● **DATA**
== Segment start ==
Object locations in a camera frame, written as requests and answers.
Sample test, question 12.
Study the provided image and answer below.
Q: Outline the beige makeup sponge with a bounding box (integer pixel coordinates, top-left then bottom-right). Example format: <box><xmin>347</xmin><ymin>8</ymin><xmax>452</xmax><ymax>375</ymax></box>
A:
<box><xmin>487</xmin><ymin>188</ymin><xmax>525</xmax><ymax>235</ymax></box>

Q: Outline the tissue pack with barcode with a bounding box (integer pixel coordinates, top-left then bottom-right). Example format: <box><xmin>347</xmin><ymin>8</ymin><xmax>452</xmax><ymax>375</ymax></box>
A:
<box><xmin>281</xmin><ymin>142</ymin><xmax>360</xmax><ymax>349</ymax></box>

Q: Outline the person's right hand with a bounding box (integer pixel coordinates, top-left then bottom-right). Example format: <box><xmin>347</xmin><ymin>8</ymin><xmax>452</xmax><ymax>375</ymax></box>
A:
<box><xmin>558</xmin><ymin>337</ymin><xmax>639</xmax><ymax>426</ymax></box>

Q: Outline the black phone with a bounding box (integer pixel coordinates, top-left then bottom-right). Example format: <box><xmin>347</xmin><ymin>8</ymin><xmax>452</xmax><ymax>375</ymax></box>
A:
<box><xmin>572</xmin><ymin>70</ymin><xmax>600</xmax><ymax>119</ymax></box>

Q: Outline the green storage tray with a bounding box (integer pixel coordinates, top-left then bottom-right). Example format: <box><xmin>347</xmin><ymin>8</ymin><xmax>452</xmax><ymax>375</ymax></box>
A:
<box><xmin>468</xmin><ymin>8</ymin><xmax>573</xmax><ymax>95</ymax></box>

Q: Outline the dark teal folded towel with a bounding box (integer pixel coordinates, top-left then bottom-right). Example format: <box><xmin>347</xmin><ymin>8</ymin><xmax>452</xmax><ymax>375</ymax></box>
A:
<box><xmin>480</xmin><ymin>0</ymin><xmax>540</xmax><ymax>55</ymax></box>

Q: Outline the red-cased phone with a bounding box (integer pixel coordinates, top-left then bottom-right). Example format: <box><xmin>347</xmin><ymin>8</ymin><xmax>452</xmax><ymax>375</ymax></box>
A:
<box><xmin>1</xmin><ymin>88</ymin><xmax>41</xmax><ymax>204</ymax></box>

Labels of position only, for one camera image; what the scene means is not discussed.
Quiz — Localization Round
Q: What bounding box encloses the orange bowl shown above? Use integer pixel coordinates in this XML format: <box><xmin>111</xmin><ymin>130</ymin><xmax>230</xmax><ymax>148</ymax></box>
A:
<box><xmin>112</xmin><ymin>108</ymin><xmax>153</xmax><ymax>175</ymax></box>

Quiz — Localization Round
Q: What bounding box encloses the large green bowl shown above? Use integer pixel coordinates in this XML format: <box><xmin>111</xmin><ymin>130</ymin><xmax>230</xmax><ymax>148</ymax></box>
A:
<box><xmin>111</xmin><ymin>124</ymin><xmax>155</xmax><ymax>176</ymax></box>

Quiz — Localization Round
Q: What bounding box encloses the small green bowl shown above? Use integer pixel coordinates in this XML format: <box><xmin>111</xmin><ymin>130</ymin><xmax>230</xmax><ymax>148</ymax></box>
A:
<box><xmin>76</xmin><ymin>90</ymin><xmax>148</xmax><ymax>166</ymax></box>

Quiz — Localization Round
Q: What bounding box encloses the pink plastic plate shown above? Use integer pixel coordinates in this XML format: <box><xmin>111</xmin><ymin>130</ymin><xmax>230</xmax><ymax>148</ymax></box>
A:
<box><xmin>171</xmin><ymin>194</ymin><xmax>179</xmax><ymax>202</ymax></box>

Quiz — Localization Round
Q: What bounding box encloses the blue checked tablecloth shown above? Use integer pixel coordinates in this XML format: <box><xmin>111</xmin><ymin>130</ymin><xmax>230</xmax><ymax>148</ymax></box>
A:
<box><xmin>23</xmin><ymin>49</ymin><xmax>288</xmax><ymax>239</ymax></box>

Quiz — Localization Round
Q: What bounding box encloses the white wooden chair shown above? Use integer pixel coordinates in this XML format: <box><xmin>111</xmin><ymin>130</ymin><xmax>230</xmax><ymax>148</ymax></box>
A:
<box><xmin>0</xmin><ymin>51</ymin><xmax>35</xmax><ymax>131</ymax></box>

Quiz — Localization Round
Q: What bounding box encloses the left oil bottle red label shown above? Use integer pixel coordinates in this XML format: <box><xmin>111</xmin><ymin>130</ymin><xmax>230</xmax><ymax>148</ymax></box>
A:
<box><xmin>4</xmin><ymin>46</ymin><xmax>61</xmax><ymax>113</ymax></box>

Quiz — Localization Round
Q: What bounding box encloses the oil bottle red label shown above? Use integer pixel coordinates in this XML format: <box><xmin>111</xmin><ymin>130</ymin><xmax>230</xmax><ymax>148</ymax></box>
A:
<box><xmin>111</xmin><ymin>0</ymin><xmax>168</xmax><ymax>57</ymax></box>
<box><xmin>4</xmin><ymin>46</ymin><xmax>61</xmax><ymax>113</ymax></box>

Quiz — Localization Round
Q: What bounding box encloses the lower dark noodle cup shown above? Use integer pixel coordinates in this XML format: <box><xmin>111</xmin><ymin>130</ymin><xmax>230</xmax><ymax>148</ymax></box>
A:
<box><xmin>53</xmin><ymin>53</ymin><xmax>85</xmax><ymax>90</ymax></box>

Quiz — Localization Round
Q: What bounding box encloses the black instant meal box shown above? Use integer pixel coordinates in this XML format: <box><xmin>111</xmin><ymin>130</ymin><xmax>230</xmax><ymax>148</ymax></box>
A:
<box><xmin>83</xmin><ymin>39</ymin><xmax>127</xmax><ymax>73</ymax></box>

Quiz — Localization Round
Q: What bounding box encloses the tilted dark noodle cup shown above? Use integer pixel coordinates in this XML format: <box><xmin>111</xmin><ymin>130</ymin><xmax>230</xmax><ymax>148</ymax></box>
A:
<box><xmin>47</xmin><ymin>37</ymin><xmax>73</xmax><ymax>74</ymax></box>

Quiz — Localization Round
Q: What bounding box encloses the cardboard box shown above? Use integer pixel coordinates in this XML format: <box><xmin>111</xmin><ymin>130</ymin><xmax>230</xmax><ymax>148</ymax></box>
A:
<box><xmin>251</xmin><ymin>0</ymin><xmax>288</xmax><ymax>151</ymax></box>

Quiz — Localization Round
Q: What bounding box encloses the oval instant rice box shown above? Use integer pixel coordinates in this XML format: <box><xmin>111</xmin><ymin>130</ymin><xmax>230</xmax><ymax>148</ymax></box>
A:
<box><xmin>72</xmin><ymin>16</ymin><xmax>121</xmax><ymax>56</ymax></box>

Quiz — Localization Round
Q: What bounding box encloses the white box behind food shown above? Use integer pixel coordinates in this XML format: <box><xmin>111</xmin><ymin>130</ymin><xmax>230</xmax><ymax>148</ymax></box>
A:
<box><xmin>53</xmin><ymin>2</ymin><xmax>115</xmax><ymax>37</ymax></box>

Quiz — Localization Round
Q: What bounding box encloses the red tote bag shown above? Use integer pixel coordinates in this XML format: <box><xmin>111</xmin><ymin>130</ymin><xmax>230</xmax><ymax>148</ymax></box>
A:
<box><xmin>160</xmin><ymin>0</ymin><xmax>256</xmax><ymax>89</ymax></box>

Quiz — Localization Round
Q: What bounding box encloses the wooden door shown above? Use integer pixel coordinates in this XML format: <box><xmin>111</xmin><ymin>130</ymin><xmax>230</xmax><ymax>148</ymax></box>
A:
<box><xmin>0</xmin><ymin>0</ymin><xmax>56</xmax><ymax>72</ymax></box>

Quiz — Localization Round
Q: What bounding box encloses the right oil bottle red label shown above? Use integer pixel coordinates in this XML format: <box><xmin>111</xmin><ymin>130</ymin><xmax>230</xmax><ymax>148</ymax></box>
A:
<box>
== Segment end ==
● **YOUR INSTRUCTIONS**
Report how many lines of the records above contain the word "camera", giving only the number.

● **RESPONSE BELOW**
2